### PROBLEM
Could you copy every line in the listing below that has the word "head"?

STORED DATA below:

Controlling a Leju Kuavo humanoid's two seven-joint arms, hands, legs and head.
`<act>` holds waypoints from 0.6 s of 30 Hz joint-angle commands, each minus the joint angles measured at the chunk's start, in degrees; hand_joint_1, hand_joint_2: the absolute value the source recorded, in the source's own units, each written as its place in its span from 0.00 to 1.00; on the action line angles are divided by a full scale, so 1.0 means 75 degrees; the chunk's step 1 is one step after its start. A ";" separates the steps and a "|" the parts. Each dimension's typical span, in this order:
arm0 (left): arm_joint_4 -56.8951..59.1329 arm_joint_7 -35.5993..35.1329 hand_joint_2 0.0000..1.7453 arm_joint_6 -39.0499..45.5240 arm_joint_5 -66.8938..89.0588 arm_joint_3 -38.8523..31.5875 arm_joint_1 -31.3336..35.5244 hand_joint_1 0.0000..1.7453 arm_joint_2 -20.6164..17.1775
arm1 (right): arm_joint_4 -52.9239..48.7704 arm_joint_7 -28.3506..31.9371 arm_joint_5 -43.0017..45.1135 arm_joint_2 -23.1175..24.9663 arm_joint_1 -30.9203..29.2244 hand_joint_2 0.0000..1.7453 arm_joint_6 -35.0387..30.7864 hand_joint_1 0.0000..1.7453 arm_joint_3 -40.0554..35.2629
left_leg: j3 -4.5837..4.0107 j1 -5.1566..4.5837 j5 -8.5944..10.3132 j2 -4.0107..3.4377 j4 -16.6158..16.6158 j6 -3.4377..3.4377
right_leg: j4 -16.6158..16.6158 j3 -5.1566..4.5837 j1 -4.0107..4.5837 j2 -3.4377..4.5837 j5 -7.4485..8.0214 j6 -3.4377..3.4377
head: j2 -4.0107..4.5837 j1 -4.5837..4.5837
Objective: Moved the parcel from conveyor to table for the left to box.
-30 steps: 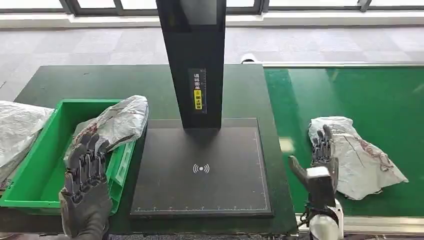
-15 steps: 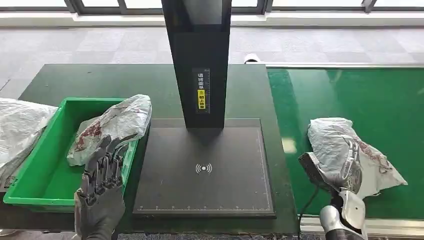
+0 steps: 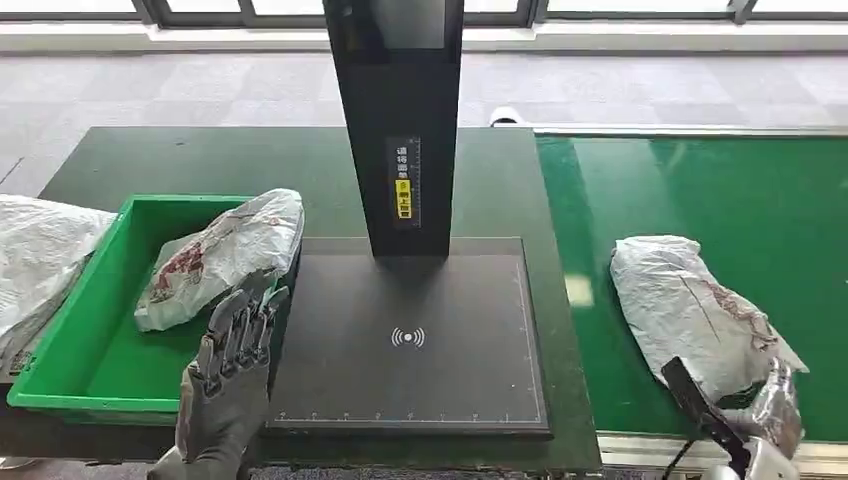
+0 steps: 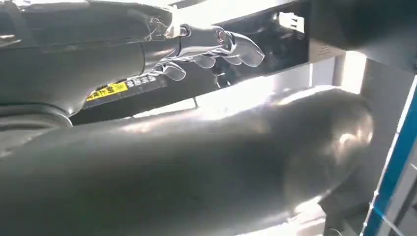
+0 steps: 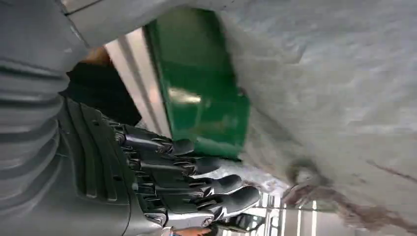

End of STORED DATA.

### RESPONSE BOX
Controlling a Leju Kuavo humanoid's two seven-joint arms, hands, legs and head.
head: j2 -4.0107..4.5837 j1 -4.5837..4.5837

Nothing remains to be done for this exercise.